Those who have read Learning QlikView Data Visualization may wonder why I didn’t talk about pie charts in the book. Some may even assume that I am a data visualization idealist that tries to deny people’s temptations to create pie charts, but while I do support those idealists, I have created more than a few pie charts in my eight years working with QlikView.
I have strived to create alternate charts that more effectively show a parts-to-whole relationship, but some users with not accept any other chart that is not a pie chart. So, inevitably pie charts sometimes end up in my QlikView applications.
Sadly, they take up a relatively large amount of space in return for communicating very little information. I compare a pie chart and its ability to communicate to a sentence written by first-grader. It’s not hard to imagine the sentence, “My favorite food is spaghetti,” written in gigantic, red print on dark blue construction paper in the halls of an elementary school. Years later after becoming more sophisticated writers and communicators, why do we regress and use flashy, circle-shaped objects to convey so little information?
This may surprise you, but if you are new to data visualization, I recommend you go ahead and use pie charts for demos and your first QlikView applications. Experimentation is a necessary step for some of us to learn that pie charts are a poor use of space when we want to create insightful data visualization.
For an example of poor data visualization techniques, look no further than a QlikView application I made in 2008. I was still in data visualization elementary school creating pie charts on top of black backgrounds.
Incredibly, I’ve also witnessed my customers becoming more aware of great data visualization and analysis. Fewer customers ask for pie charts, and more ask for other types of charts that have greater data density and communicate more clearly.

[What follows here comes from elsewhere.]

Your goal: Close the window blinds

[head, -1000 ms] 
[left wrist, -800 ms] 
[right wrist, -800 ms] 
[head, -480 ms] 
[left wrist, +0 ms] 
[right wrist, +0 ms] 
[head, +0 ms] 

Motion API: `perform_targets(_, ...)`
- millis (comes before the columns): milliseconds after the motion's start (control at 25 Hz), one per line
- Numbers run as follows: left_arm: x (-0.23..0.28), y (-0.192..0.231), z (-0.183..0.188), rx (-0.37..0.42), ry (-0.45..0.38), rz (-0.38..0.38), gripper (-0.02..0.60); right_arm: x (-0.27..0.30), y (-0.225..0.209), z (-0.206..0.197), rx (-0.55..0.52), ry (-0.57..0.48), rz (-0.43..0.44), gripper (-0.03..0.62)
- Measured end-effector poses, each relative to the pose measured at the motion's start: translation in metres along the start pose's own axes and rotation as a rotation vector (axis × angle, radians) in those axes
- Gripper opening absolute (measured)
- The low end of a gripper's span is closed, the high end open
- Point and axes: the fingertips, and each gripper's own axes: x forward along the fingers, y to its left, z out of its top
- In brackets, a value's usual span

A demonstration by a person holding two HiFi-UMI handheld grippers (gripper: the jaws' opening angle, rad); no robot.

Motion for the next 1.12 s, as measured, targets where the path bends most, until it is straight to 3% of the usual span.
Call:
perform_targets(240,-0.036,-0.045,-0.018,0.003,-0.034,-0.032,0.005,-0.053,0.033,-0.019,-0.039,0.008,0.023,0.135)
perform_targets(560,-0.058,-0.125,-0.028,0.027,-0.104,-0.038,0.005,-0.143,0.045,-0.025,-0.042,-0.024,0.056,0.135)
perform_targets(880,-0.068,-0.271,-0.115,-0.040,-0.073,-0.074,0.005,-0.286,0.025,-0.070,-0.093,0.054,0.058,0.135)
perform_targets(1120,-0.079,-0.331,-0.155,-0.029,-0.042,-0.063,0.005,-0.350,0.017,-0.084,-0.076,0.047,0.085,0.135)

Take courage and stop creating pie charts because you think the other person likes them, and start proposing more insightful methods to discover data. I preferred to show these other more insightful charts in my book, so I eliminated the section about pie charts when I went over the book’s page limit.
If you are interested in creating pie charts or an alternate method to show a parts-to-whole relationship, please follow along with the exercises below. Before you begin the exercises download the QlikView application Sales_Project_Analysis_Sandbox.qvw. If you have the QlikView Personal Edition follow the instructions found in this blog post.

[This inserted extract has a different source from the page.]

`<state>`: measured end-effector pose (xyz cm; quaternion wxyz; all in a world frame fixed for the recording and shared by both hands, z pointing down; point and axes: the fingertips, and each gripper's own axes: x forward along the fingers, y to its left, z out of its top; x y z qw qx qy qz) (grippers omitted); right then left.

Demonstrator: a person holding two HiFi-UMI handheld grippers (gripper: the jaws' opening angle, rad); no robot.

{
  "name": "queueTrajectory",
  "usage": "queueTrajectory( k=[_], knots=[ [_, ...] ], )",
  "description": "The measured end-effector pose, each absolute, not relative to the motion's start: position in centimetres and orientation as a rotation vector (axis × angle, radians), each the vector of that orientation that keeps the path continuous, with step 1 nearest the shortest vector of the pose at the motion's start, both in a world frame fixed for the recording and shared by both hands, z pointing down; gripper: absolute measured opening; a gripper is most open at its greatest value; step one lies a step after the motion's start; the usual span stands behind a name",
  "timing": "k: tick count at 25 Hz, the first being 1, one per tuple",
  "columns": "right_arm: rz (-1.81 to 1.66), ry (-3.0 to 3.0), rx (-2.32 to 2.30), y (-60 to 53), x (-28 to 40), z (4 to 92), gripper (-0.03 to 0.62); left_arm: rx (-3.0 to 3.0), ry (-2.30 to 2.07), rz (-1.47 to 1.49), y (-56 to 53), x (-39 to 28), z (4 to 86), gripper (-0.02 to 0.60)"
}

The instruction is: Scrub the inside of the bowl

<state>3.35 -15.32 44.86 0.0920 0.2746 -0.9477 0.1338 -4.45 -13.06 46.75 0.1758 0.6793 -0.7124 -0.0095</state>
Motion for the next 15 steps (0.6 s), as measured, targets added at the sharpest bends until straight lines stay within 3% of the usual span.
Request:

Pie charts are created in the same way as bar charts. In the first step to create a chart, select the following option.
Pie charts work best when the dimension has few unique values. In our first pie chart, we use Division as the dimension. Lastly, we define the metric to be the sum of net sales
Those three previous step will give you a basic pie chart.
Along with the tips included in the data visualization style guide found in my book, we also make the following changes to a pie chart’s properties.
If necessary, reduce the number of slices shown in the pie chart by enabling the Restrict which values are displayed using the first expression checkbox.
We want to add both percentage and numeric labels within the chart, so we perform the following trick
- First, we add labels showing each slice’s percentage share of the pie by copying and pasting the expression so that the same two metrics are listed in the Expressions tab.
- Select the second instance of the metric and enable both the Relative checkbox and the Values on Data Points checkbox.
- We keep the first metric enabled so that we can show number values in the legend.
We show each division’s numeric values by enabling the Show Numbers in Legend checkbox
Finally, it’s always easier to read a pie chart if the slices are ordered from greatest to least, so we enable the Y-value checkbox.
After adjusting the size of the chart’s subcomponents using Ctrl+Shift, we have the following chart.
Parts-to-Whole Bar Chart
An alternate method is a bar chart that makes the part-to-whole relationship stand out more than in normal bar charts.
We can easily identify the approximate percentage of net sales each division possesses at the same time that we compare more accurately the difference between each division. Additionally, since the chart is a bar chart, we can use various techniques mentioned in my book to increase its data density. For example, we can make embed a heat map.
After creating a bar chart to analyze the ranking of each division according to its net sales, we make the following changes to the chart’s properties to convert it into the previous chart.
Add the following expression with the label Others’ Net Sales.
sum(total [Net Sales])-sum([Net Sales])
Enable the Stacked radio button.
Remember that we use the Total keyword to calculate the total net sales regardless of the dimension value. The result of an expression that contains Total will be the same for every row.
As a final note, if we were true minimalists, we could eliminate the light blue bar stacked above the darker blue bar and fix the x-axis to 100% of net sales. The parts-to-whole analysis would be done comparing the bar’s length with length of the x-axis.